What to produce: What is needed is an exact copy of every entry, without the pictures.

Extracted records:

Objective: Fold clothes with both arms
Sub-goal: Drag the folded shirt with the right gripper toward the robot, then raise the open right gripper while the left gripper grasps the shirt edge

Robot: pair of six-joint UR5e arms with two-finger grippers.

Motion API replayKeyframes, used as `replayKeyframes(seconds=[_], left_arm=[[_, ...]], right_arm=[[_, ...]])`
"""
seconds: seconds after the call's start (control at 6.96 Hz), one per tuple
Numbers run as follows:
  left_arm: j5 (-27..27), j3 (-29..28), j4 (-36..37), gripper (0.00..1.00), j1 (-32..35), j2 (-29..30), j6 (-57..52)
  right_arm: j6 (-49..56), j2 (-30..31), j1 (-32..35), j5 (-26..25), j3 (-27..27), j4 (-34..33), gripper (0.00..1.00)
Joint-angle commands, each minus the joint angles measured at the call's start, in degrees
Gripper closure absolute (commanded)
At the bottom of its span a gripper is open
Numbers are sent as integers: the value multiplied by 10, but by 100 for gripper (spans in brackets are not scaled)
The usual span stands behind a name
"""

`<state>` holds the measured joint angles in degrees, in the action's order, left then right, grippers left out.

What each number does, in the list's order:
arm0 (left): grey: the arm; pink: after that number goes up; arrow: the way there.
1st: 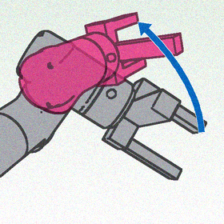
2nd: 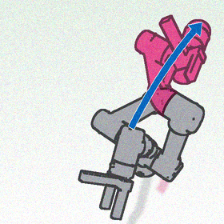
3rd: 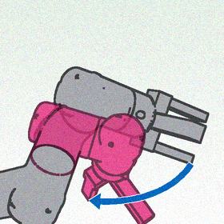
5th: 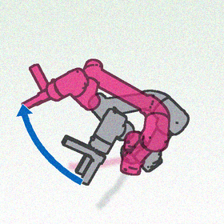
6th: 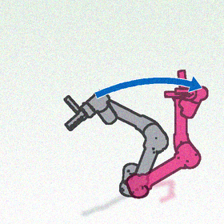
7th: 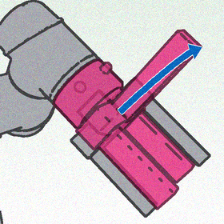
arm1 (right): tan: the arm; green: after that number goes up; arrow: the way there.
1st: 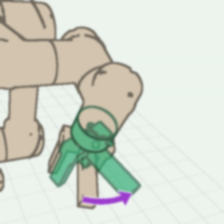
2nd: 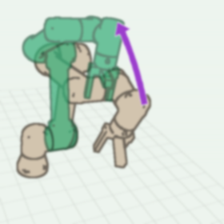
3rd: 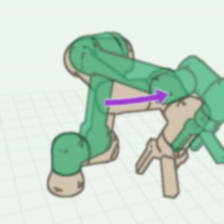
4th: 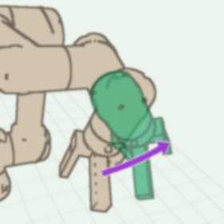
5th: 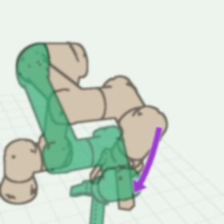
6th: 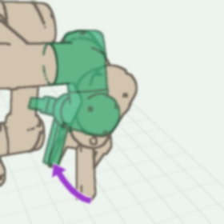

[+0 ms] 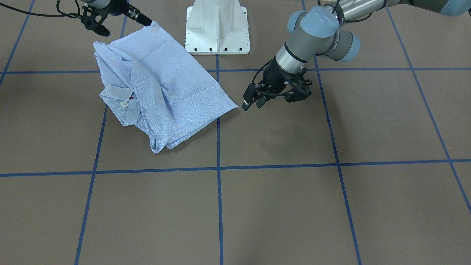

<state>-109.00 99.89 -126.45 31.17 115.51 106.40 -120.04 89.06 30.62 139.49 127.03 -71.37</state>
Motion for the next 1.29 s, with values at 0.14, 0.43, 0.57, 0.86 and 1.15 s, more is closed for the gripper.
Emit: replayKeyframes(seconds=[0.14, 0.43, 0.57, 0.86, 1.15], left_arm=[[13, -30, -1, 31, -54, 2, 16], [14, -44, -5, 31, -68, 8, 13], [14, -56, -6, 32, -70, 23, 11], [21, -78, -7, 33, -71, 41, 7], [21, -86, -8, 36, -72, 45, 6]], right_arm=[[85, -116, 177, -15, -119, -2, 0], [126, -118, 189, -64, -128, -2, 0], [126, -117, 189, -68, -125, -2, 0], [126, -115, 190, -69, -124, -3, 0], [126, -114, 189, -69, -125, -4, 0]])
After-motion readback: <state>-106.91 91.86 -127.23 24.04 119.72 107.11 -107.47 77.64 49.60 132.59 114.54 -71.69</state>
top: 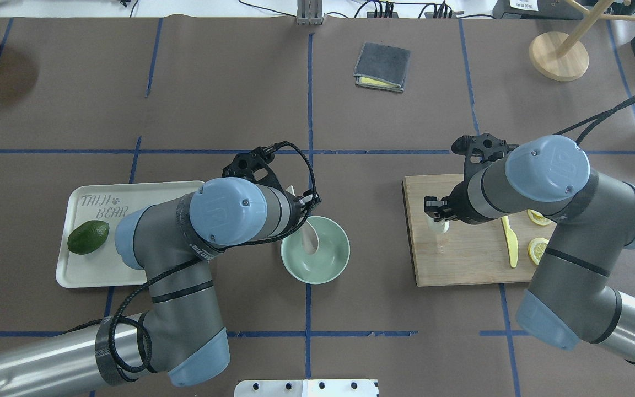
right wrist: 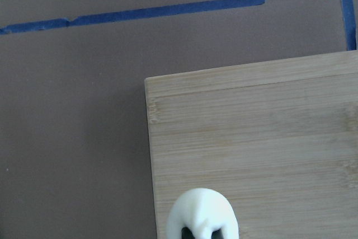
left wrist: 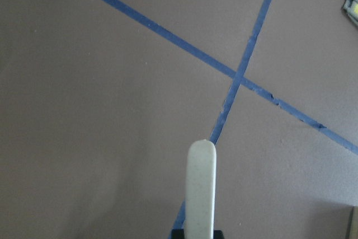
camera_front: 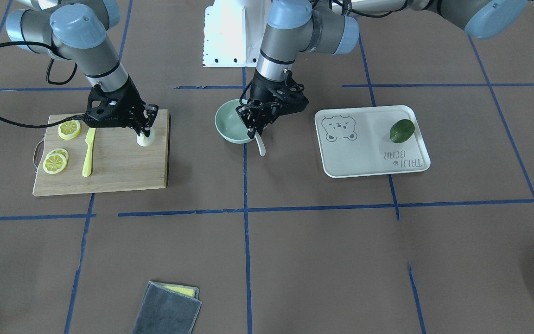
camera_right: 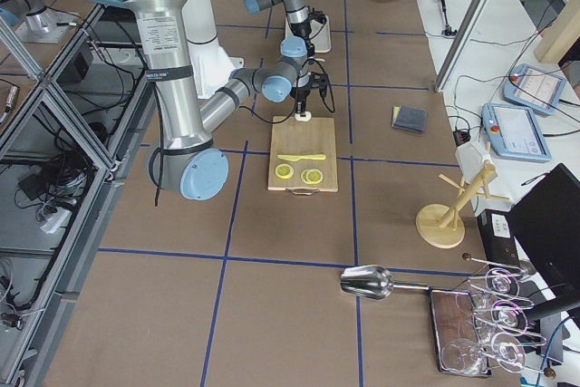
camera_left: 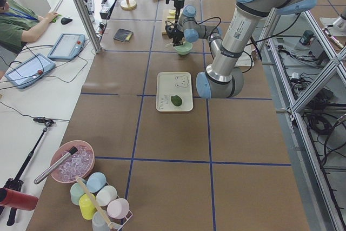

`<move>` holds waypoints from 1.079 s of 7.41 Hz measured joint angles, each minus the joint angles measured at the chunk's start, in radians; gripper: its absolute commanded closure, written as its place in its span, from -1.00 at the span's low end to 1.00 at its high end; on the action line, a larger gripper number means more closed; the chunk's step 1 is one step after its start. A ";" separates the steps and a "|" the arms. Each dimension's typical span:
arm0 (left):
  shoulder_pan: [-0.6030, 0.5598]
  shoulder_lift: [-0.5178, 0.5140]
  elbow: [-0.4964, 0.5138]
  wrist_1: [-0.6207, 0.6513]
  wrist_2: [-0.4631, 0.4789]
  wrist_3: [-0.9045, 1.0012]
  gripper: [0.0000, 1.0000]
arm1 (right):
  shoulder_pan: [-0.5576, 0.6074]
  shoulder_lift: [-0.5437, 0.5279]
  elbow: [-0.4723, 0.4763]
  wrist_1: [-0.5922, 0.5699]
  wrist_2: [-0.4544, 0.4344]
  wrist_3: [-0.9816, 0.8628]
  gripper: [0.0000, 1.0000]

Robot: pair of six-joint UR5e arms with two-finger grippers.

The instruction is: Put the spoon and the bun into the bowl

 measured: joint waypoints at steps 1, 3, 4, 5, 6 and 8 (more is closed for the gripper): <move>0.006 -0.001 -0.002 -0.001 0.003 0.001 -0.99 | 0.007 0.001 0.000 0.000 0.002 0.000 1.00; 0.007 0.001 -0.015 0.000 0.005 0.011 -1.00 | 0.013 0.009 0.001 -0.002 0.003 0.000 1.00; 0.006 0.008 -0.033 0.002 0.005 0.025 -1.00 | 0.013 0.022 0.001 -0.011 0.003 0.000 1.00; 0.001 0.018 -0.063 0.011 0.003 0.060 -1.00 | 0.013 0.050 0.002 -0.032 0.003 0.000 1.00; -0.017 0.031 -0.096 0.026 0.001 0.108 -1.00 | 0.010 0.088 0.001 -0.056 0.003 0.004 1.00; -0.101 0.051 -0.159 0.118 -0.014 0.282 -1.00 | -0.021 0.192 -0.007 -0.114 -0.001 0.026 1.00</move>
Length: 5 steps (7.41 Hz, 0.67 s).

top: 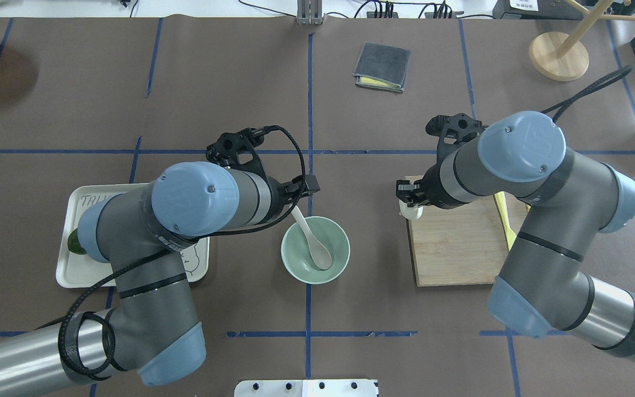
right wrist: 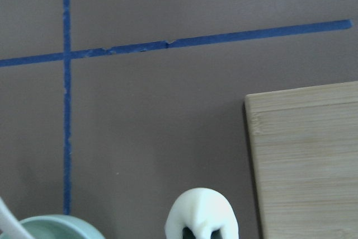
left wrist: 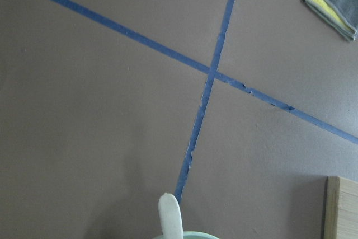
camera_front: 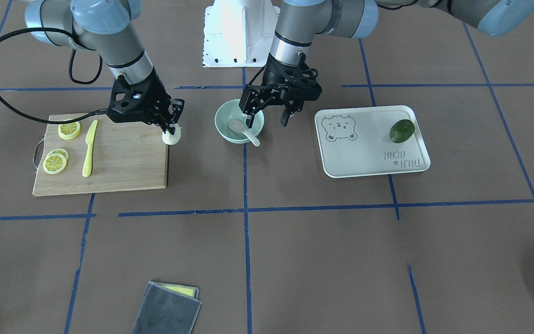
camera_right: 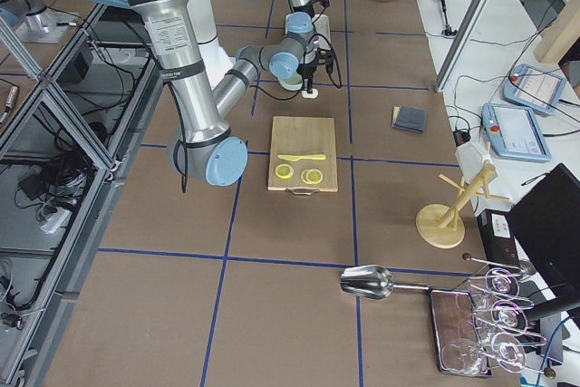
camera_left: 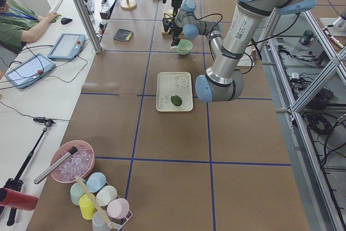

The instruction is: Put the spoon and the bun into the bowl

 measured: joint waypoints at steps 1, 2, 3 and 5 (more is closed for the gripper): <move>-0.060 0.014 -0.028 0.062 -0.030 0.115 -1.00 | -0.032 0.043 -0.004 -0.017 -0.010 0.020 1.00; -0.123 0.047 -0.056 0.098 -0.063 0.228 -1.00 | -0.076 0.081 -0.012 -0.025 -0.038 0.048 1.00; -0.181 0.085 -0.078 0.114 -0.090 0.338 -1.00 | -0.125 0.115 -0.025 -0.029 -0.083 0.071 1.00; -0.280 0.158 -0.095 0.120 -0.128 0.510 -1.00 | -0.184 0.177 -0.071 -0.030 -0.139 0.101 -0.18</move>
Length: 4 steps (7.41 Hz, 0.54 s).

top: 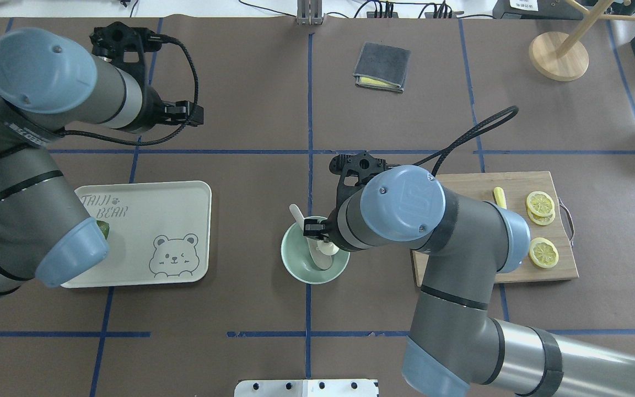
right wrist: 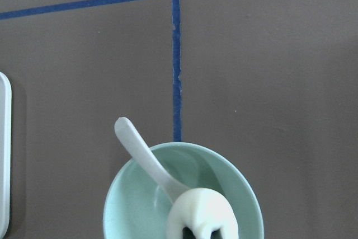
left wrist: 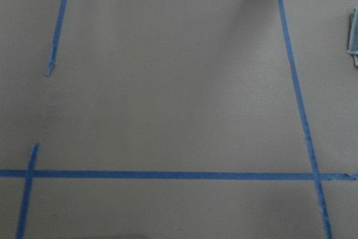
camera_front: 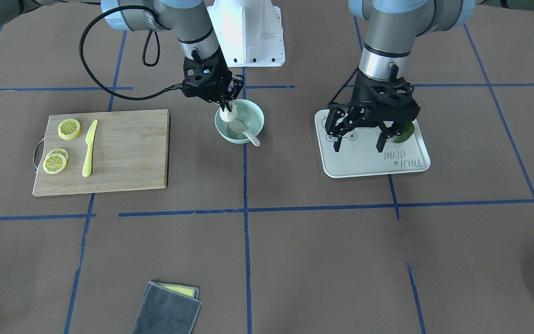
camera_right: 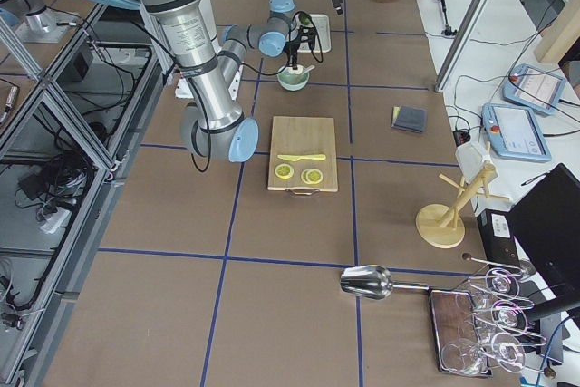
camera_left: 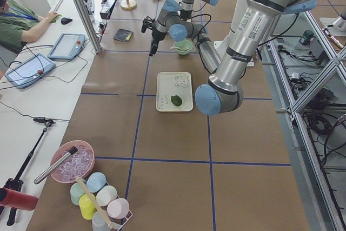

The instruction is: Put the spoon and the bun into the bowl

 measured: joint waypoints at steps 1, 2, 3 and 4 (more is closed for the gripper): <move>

Output for this task:
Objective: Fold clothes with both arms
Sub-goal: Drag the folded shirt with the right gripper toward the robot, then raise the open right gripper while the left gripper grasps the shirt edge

Robot: pair of six-joint UR5e arms with two-finger grippers.

Motion API replayKeyframes, used as `replayKeyframes(seconds=[_], left_arm=[[_, ...]], right_arm=[[_, ...]])`
"""
seconds: seconds after the call's start (control at 6.96 Hz), one per tuple
Numbers run as follows:
  left_arm: j5 (-27..27), j3 (-29..28), j4 (-36..37), gripper (0.00..1.00), j1 (-32..35), j2 (-29..30), j6 (-57..52)
  right_arm: j6 (-49..56), j2 (-30..31), j1 (-32..35), j5 (-26..25), j3 (-27..27), j4 (-34..33), gripper (0.00..1.00)
Joint-angle commands, each minus the joint angles measured at the call's start, in degrees
Gripper closure absolute (commanded)
At the bottom of its span a gripper is open
Numbers are sent as integers: the value multiplied by 10, but by 100 for gripper (spans in brackets are not scaled)
The usual span stands behind a name
"""

`<state>` holds the measured joint angles in degrees, in the action's order, left then right, grippers left out.

What each number does, in the list's order:
arm0 (left): grey: the arm; pink: after that number goes up; arrow: the way there.
1st: 
2nd: 
3rd: 
5th: 
6th: 
7th: 
arm1 (right): tan: the arm; green: after that number goes up; arrow: the way there.
1st: 
2nd: 
3rd: 
4th: 
5th: 
6th: 

[+0 ms] 

<state>-109.00 99.89 -126.45 31.17 115.51 106.40 -120.04 89.06 30.62 139.49 127.03 -71.37</state>
Motion for the next 1.29 s, with values at 0.14, 0.43, 0.57, 0.86 and 1.15 s, more is closed for the gripper.
Emit: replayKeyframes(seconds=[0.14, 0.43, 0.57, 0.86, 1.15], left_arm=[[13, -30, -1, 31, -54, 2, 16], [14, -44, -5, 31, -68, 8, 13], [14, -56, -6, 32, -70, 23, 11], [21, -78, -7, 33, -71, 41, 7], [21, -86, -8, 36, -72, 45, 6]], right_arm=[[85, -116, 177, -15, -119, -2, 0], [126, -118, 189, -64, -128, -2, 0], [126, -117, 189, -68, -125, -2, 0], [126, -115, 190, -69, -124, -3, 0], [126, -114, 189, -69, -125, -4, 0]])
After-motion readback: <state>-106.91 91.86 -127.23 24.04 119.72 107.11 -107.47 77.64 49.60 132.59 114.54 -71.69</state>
top: 
right wrist: 
left wrist: 
camera_front: 
camera_right: 
camera_left: 

`<move>` holds waypoints from 1.079 s of 7.41 Hz measured joint angles, each minus the joint angles measured at the chunk's start, in radians; gripper: its absolute commanded closure, written as its place in its span, from -1.00 at the span's low end to 1.00 at its high end; on the action line, a larger gripper number means more closed; the chunk's step 1 is one step after its start. A ";" separates the steps and a "|" the arms. Each dimension's typical span:
arm0 (left):
  shoulder_pan: [-0.6030, 0.5598]
  shoulder_lift: [-0.5178, 0.5140]
  elbow: [-0.4964, 0.5138]
  wrist_1: [-0.6207, 0.6513]
  wrist_2: [-0.4631, 0.4789]
  wrist_3: [-0.9045, 1.0012]
  gripper: [0.0000, 1.0000]
arm1 (right):
  shoulder_pan: [-0.5576, 0.6074]
  shoulder_lift: [-0.5437, 0.5279]
  elbow: [-0.4723, 0.4763]
  wrist_1: [-0.5922, 0.5699]
  wrist_2: [-0.4544, 0.4344]
  wrist_3: [-0.9816, 0.8628]
  gripper: [0.0000, 1.0000]

Robot: pair of six-joint UR5e arms with two-finger grippers.

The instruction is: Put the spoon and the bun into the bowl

 measured: joint waypoints at steps 1, 3, 4, 5, 6 and 8 (more is closed for the gripper): <move>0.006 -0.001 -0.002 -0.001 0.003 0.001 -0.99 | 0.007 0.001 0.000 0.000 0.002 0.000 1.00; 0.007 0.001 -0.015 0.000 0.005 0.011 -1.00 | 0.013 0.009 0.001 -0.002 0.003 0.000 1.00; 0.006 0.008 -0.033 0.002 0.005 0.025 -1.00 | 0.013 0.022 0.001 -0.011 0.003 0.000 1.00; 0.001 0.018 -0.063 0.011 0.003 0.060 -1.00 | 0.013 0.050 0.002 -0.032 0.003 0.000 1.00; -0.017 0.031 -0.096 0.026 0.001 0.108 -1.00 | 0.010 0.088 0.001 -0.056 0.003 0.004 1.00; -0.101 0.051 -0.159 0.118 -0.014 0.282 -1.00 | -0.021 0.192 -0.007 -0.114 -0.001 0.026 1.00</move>
Length: 5 steps (7.41 Hz, 0.67 s).

top: 
right wrist: 
left wrist: 
camera_front: 
camera_right: 
camera_left: 

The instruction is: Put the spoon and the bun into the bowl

 measured: joint waypoints at steps 1, 2, 3 and 5 (more is closed for the gripper): <move>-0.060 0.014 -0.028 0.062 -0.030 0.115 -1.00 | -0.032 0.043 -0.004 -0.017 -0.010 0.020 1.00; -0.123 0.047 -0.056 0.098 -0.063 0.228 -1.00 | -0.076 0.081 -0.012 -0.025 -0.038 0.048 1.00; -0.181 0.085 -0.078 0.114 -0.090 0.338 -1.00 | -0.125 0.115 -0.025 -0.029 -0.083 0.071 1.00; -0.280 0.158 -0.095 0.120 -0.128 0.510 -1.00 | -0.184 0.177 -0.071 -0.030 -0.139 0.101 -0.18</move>
Length: 4 steps (7.41 Hz, 0.54 s).

top: 
right wrist: 
left wrist: 
camera_front: 
camera_right: 
camera_left: 

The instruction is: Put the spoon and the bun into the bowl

 measured: joint waypoints at steps 1, 2, 3 and 4 (more is closed for the gripper): <move>

The output is finished.